The one caveat to this will be Brute Force protection. It’s important to take some time to understand what Brute Force attacks are, and how they differ from other types of attacks – like Denial of Service. As of late, there has been a lot of hollering across the inter webs on this new, yet very old, attack method. There were arguments at one point that network latency was too big of an issue for Brute Force attacks to be realistic or impactful. The times have obviously changed and that’s no longer the case.

It’s become such a big issue that you see everyone getting into the game. It will likely be the new security gold rush as everyone rushes to implement a solution for Brute Force attempts. As this happens, we’ll continue to see an evolution in the attack spectrum, a case in point would be the recent attacks on XMLRPC that allowed the user to Brute Force your application while bypassing your wp-admin. In this scenario, none of the security plugins protecting you from BF were addressing the issue, until disclosed. Allow me to be clear though, the fact that they can be updated to address the issue once identified is pretty good as well.

6. Do you want to know what is going on with your website at any given time??

Then you want to look at Auditing plugins. Our favorite is the Sucuri Security – Auditing, Malware Scanner and Hardening Plugin. Granted it’s a bit selfish, but rightfully so we think.

Good administration is critical to Good Security posture, and we all know that security is based on risk management. Where risk is reduced, our posture is increased.

7. Are you none of the above, and are only looking to improve your security posture?

Then the recommendation is to leverage a little bit from each domain. It’s ok to have multiple security plugins. Each, as you can see above, is designed to address different aspects of the security lifecycle.

The thing to remember, however, is that each of these plugins have one common denominator. They are tools designed to help you manage and administer your website better. They are not the end all be all when it comes to security. If there were such a thing, there would be only one solution.

  1. Well… the big problem with file integrity plugins is that if an attacker -or malware- access to your site, he can put some code to modify the DB erasing security alerts (or disabling notifications). Or he can just edit 1 line of the security plugin to bypass the scan, as in Sucuri plugin happens.

    IMHO checking file integrity using plugins is an error; the checking process should be done from server tools.

  2. Very comprehensive overview. I really think end-users need to fully understand that securing their website should not be taken lightly. Unfortunately, security is often considered as an option and mandatory. On top of it, 7,230,000 results for security search, is simply misleading them. How many think they’re covered when they are not?

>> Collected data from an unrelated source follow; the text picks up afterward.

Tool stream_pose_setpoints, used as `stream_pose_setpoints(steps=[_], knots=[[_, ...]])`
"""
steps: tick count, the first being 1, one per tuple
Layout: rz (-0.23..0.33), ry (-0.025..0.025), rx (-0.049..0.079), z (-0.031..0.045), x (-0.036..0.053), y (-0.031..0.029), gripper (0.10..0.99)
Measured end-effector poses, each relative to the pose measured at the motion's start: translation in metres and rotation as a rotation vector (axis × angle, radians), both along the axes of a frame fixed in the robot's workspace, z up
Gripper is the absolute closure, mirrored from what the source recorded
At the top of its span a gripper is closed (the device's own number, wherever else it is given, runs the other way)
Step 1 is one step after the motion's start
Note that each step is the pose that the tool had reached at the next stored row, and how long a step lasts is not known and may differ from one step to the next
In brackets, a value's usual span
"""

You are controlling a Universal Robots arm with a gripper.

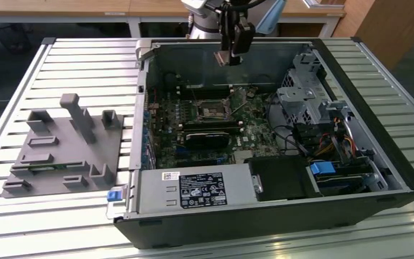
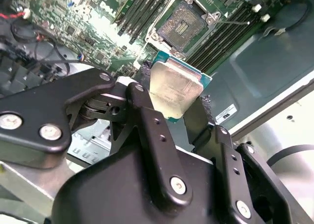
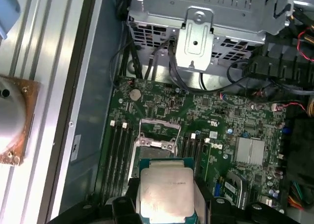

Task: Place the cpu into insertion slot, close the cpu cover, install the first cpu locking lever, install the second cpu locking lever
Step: 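Place the cpu into insertion slot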

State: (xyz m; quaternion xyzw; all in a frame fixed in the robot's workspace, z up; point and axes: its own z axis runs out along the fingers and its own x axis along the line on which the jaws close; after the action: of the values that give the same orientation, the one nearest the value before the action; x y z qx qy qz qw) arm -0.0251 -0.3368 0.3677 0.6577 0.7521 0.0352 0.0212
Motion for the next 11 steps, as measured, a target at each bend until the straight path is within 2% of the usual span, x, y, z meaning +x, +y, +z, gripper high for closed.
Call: stream_pose_setpoints(steps=[7,11], knots=[[-0.088,0.0001,-0.001,-0.0024,0.0,0.0004,0.561],[-0.093,-0.0001,0.0,-0.005,-0.0005,0.0011,0.561]])
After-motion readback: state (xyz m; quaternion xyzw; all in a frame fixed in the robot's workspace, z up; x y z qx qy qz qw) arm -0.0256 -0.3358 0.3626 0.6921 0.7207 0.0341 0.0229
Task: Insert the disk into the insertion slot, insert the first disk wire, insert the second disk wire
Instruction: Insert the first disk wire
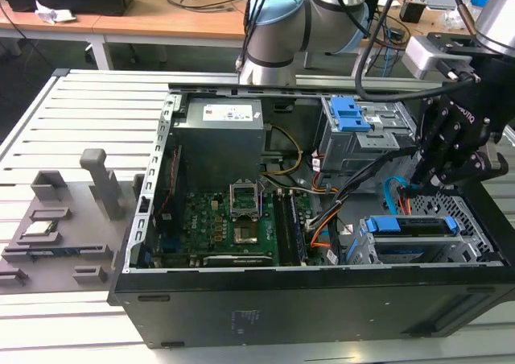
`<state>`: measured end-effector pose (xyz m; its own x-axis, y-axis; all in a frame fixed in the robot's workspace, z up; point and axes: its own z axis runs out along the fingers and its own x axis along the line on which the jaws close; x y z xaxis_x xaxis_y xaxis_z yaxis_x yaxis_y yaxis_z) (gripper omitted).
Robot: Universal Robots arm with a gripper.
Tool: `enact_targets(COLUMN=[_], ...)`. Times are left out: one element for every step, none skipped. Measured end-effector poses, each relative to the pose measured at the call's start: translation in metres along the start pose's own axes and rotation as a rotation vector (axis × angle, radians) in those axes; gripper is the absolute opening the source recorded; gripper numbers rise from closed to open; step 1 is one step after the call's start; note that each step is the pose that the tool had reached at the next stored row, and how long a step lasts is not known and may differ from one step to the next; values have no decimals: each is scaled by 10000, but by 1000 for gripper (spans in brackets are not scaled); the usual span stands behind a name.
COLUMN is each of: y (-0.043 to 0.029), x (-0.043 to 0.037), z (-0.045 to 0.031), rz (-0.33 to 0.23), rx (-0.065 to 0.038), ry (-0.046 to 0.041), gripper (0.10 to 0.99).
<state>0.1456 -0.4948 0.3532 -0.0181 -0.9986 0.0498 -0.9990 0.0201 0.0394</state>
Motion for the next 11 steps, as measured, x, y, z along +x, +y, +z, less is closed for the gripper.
enact_targets(y=[0,0,0,0,0,0,0,0,0,0,-1], x=[1,2,2,2,3,3,3,3,4,4,4], z=[8,8,9,9,9,9,9,10,10,10,9], rz=[0,0,0,0,0,1,0,0,1,0,1], rx=[0,1,0,0,0,0,1,0,0,0,1], ry=[11,12,12,12,12,12,14,14,14,16,17], gripper=[302,302,302,302,286,220,173,173,173,173,173])
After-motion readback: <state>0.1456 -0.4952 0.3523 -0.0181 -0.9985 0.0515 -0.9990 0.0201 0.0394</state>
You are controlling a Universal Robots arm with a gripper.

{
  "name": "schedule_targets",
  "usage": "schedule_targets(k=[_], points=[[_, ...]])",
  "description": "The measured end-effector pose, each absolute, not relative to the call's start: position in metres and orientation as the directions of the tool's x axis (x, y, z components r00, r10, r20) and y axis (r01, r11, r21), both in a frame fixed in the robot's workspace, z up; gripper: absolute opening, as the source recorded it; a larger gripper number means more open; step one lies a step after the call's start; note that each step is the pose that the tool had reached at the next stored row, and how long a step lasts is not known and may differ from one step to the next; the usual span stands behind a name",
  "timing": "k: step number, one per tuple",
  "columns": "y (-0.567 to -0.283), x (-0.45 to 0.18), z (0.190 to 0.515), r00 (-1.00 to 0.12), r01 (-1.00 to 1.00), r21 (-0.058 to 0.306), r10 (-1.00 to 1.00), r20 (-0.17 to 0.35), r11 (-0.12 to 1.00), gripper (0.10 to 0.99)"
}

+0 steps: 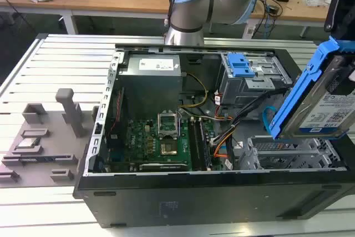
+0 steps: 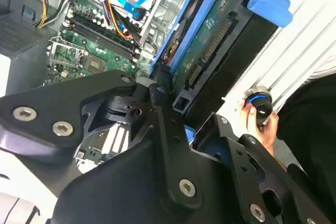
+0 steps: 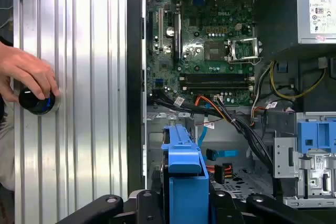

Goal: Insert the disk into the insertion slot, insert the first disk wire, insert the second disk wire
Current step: 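Insert the disk into the insertion slot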

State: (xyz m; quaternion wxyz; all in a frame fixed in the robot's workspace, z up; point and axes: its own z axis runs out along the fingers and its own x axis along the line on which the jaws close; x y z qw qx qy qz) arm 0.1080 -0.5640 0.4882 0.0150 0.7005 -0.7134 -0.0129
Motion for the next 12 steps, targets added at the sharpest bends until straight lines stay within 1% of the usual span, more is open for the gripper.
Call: schedule_targets(k=[2,8,12], points=[[-0.564,0.108,0.477,-0.018,-0.999,0.039,-1.0,0.003,0.018,0.365],[-0.563,0.108,0.468,-0.023,-0.999,0.04,-1.0,-0.014,0.022,0.365],[-0.557,0.107,0.455,-0.038,-0.999,0.04,-0.999,-0.014,0.037,0.365]])
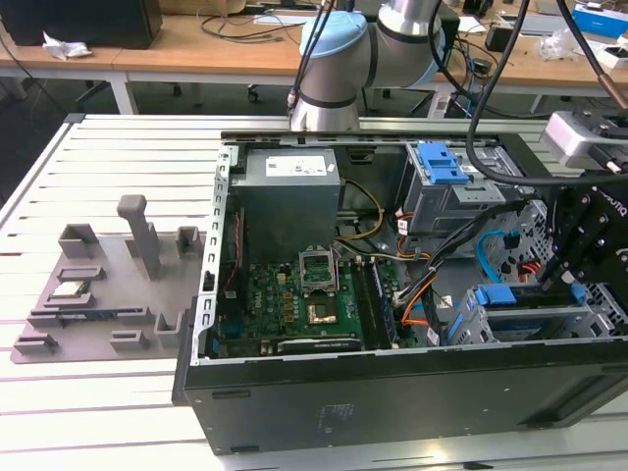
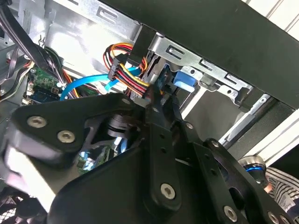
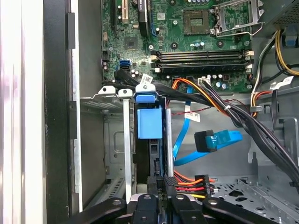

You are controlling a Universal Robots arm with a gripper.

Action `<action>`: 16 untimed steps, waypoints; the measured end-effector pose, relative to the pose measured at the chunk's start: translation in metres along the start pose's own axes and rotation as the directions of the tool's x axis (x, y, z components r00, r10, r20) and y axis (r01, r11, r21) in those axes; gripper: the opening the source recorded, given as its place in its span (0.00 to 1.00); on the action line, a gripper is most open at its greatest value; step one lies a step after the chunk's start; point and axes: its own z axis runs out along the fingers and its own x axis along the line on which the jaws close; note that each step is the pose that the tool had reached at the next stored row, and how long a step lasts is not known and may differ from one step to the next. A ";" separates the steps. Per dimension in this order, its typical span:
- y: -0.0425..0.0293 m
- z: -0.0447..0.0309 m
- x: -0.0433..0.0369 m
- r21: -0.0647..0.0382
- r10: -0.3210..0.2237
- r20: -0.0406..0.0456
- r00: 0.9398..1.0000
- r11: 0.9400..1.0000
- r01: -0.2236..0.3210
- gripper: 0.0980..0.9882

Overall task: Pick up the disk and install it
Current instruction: 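Insert the first disk wire, then insert the second disk wire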

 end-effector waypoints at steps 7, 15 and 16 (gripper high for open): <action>0.0029 -0.0459 -0.0075 0.003 0.000 -0.003 1.000 1.000 0.000 0.01; 0.0037 -0.0611 -0.0085 0.003 0.000 -0.004 1.000 1.000 0.000 0.01; 0.0037 -0.0611 -0.0085 0.003 0.000 -0.004 1.000 1.000 0.000 0.01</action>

  3. This is a great article. It is an important reminder that security is like any other system, and the old quality management system axiom — Plan-Do-Check-Act is relevant it maintaining a secure site. I’ve forward this article to all my client’s who are in the ‘Set-It — Forget It’ mindset. Thanks for all your hard work and sharing your insights.

  4. Hi Tony, thank you for sharing this informative piece of work. Security for WordPress is something that not many care about, but it is very effective to protect against the vulnerability. You have comprehensively talked about a subject which is quite essential to be highlighted.